■ **What the exercise asks**
Where the material below has a line containing "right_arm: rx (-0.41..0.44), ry", start repeating exactly, and keep going through the line containing "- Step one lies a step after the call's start", with no other lines.

■ **Dataset excerpt**
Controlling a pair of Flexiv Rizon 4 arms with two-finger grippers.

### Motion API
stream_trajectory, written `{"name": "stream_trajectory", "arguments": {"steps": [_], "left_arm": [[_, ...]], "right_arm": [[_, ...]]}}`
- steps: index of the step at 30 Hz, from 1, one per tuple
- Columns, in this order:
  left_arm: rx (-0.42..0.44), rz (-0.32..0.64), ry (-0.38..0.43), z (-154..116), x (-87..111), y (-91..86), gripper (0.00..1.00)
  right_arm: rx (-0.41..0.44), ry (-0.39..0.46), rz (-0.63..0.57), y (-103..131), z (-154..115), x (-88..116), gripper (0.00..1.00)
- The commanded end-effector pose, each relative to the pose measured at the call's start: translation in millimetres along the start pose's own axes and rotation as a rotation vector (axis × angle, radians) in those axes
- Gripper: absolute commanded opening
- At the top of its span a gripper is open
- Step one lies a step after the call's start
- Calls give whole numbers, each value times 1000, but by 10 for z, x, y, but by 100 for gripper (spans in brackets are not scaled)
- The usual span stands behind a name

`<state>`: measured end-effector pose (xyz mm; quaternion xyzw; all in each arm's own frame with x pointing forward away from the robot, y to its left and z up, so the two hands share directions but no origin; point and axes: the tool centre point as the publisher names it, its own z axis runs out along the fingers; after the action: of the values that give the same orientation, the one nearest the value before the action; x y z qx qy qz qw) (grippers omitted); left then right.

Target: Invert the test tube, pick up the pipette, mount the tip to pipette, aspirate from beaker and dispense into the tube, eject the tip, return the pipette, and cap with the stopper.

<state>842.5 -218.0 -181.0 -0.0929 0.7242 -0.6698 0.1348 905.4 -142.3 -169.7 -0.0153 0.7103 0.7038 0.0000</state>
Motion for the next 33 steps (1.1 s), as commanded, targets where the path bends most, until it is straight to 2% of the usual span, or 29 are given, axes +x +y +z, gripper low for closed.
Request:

■ **Result**
  right_arm: rx (-0.41..0.44), ry (-0.39..0.46), rz (-0.63..0.57), y (-103..131), z (-154..115), x (-88..116), gripper (0.00..1.00)
- The commanded end-effector pose, each relative to the pose measured at the call's start: translation in millimetres along the start pose's own axes and rotation as a rotation vector (axis × angle, radians) in those axes
- Gripper: absolute commanded opening
- At the top of its span a gripper is open
- Step one lies a step after the call's start

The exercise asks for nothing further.